Contempopránea is an Indie pop Music festival that takes place every summer in Alburquerque, Badajoz; however, since 2014, the festival has been divided between this city and the capital city of Badajoz. During the festival, many artists of the Spanish indie music and thousands of their followers meet.

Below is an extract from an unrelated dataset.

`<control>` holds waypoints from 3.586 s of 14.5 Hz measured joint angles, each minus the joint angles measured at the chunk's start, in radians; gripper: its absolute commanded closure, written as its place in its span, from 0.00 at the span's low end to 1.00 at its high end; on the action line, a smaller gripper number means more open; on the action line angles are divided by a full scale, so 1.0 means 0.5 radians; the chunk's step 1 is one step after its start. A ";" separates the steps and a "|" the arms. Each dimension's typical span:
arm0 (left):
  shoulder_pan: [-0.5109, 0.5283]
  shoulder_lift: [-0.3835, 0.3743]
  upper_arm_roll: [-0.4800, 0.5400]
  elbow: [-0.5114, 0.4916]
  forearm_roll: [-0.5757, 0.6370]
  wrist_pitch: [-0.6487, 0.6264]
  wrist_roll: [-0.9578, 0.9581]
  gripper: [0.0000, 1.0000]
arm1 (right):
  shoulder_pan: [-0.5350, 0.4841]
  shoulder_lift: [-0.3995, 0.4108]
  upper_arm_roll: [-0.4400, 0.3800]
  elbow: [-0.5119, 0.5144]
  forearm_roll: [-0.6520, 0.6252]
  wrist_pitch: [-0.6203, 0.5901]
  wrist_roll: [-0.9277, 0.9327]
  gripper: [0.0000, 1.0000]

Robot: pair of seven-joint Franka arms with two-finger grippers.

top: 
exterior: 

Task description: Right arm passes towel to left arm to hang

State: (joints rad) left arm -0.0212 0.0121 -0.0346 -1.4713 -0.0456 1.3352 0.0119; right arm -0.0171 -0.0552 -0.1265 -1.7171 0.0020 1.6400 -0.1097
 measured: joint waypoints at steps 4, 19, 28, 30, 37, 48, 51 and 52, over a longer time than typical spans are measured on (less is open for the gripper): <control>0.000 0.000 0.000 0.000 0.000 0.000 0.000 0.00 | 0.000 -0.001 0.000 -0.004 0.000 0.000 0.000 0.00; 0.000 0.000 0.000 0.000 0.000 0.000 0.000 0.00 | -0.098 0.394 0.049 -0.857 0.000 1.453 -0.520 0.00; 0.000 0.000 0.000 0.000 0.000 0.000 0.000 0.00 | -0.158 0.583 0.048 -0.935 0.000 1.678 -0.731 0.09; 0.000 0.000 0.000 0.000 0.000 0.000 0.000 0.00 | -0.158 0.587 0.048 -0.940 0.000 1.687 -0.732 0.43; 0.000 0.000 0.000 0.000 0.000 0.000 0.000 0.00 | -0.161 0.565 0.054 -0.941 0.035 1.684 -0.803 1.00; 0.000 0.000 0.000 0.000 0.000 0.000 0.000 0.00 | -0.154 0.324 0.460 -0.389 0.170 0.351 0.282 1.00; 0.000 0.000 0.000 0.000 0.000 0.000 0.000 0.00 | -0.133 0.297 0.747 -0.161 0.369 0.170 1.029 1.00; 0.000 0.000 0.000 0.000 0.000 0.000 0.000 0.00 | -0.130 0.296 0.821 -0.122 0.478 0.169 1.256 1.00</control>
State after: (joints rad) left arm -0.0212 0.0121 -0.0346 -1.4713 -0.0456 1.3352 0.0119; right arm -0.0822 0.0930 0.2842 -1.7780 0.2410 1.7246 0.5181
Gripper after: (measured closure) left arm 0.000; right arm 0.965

The festival, which was first celebrated in 1996, after being verified the success of festivals like the Benicàssim, has been consolidated like a fundamental reference inside the universe of indie festivals that are celebrated in Spain. The dynamic of this festival is quite different to the one in the rest of the mass music festivals, this is because of its only stage, its short 2 days duration, its limited capacity (around 4000 people), and forever audience who normally repeat the experience every year.

Every year, it is also organized a tribute to a legendary group which is already dissolved, like, for example, The Smiths, Family, Los Flechazos... fro what every group invited to the festival have to play a song of the group selected for that year.

== Artists that have been playing in Contempopránea==
The festival is mainly organized for Spanish indie groups, but there has also been some foreign groups at the festival, even so, the Spanish ones are the predominant ones.

- Amaral
- Astrid
- Astrud
- Bloomington
- Carrots
- Catpeople
- Cecilia Ann
- Cooper
- Cola Jet Set
- Chucho
- Deluxe
- Deneuve
- Deviot
- Digital 21
- Ellos
- Fangoria
- Los Fresones Rebeldes
- Galáctica
- Garzón ahora Grande-Marlaska
- Grupo de Expertos Solynieve
- Individual
- Izal
- Juniper Moon
- L-Kan
- La Bien Querida
- La Buena Vida
- La Casa Azul
- Lacrosse
- La Granja
- La Habitación Roja
- La Monja Enana
- Lori Meyers
- Los Magnéticos
- Love of Lesbian
- Maga
- Maika Makovski
- Me Enveneno de Azules
- Mercromina
- Meteosat
- Nadadora
- Napoleon Solo
- Niños Mutantes
- Nóbel
- Nosoträsh
- Pauline en la Playa
- Los Planetas
- Polar
- Russian Red
- Señor Chinarro
- Sexy Sadie
- Sidonie
- Tender Trap
- Tarik y la fabrica de colores
- The Sunday Drivers
- Underwear Tea Party
- Vacaciones
- Vetusta Morla
- We Are Standard
- Nacho Vegas
- Los Autonautas
- Hipo
- Cajón de Sastre
- Diane
- Supertennis

At the same time, this festival has also been an opportunity for a lot of groups, because previously to the festival, it ir organized a demo competition.